_Exercise aim:_ Below is a listing; repeat exactly the lines from the one containing "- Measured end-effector" to the one containing "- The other", both included.

─── Provided material

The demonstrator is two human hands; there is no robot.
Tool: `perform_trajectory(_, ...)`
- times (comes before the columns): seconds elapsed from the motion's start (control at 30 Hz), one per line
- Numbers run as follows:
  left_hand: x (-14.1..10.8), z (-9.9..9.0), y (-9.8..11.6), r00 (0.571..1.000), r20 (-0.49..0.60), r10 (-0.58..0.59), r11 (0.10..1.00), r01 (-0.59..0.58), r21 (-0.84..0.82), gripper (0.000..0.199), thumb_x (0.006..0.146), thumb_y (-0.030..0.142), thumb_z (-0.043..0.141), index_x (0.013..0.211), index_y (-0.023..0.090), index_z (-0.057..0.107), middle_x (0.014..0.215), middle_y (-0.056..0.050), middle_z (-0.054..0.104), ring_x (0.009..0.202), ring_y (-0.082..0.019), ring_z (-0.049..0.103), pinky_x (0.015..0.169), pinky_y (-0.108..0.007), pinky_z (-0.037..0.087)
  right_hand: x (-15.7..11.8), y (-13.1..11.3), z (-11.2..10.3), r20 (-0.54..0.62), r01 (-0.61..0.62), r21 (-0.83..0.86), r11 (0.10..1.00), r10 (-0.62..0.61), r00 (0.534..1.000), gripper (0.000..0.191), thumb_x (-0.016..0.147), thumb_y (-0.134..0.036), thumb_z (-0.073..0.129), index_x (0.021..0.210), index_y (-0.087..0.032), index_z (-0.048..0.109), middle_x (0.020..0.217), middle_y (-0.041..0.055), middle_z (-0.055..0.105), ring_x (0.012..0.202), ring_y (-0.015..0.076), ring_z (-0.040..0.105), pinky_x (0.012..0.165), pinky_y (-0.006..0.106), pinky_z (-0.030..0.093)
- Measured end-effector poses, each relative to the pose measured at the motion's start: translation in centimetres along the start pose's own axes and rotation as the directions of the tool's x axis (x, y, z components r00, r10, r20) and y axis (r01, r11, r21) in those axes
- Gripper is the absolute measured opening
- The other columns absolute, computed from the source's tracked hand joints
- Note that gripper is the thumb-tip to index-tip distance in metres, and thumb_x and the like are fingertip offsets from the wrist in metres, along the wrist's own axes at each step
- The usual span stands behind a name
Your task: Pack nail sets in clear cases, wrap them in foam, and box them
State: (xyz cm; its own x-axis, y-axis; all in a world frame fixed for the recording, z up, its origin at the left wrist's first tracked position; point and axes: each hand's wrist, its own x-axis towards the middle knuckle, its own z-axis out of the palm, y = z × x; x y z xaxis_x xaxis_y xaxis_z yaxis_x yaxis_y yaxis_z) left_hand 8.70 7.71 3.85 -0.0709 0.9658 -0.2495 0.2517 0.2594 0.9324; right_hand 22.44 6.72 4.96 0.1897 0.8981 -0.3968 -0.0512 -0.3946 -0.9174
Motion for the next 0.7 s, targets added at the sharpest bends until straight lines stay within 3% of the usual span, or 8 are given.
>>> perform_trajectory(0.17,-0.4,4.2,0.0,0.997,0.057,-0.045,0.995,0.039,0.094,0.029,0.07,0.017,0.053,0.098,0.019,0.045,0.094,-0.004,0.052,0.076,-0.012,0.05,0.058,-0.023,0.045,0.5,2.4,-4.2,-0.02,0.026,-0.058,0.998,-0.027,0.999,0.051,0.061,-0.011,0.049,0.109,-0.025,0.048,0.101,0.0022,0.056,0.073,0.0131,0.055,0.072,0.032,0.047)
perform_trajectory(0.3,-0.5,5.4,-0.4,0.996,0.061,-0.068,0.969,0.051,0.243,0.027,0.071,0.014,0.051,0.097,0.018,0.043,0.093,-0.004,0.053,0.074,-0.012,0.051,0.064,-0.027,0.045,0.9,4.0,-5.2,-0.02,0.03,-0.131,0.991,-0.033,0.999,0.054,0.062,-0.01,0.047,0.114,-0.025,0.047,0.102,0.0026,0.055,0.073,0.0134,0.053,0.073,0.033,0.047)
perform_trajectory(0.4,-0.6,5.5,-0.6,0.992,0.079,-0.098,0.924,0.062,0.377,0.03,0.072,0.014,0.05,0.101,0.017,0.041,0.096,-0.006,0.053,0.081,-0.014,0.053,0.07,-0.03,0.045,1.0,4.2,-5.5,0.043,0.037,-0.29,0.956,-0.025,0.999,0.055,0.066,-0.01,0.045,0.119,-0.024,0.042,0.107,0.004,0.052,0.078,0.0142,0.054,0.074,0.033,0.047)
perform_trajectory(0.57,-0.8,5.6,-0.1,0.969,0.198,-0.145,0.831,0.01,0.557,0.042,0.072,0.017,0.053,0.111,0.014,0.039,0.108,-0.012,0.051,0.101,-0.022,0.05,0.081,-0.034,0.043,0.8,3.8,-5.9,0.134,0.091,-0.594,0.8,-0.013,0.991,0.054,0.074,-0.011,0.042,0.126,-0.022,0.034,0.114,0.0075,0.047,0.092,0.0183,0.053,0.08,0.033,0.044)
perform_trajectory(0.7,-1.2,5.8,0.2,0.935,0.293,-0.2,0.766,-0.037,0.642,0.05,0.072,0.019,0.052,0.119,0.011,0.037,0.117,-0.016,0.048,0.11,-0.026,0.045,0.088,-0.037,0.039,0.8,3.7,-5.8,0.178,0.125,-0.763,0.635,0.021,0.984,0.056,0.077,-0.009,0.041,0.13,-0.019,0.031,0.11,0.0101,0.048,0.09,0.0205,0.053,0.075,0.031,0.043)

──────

_Reply to the exercise:_
- Measured end-effector poses, each relative to the pose measured at the motion's start: translation in centimetres along the start pose's own axes and rotation as the directions of the tool's x axis (x, y, z components r00, r10, r20) and y axis (r01, r11, r21) in those axes
- Gripper is the absolute measured opening
- The other columns absolute, computed from the source's tracked hand joints

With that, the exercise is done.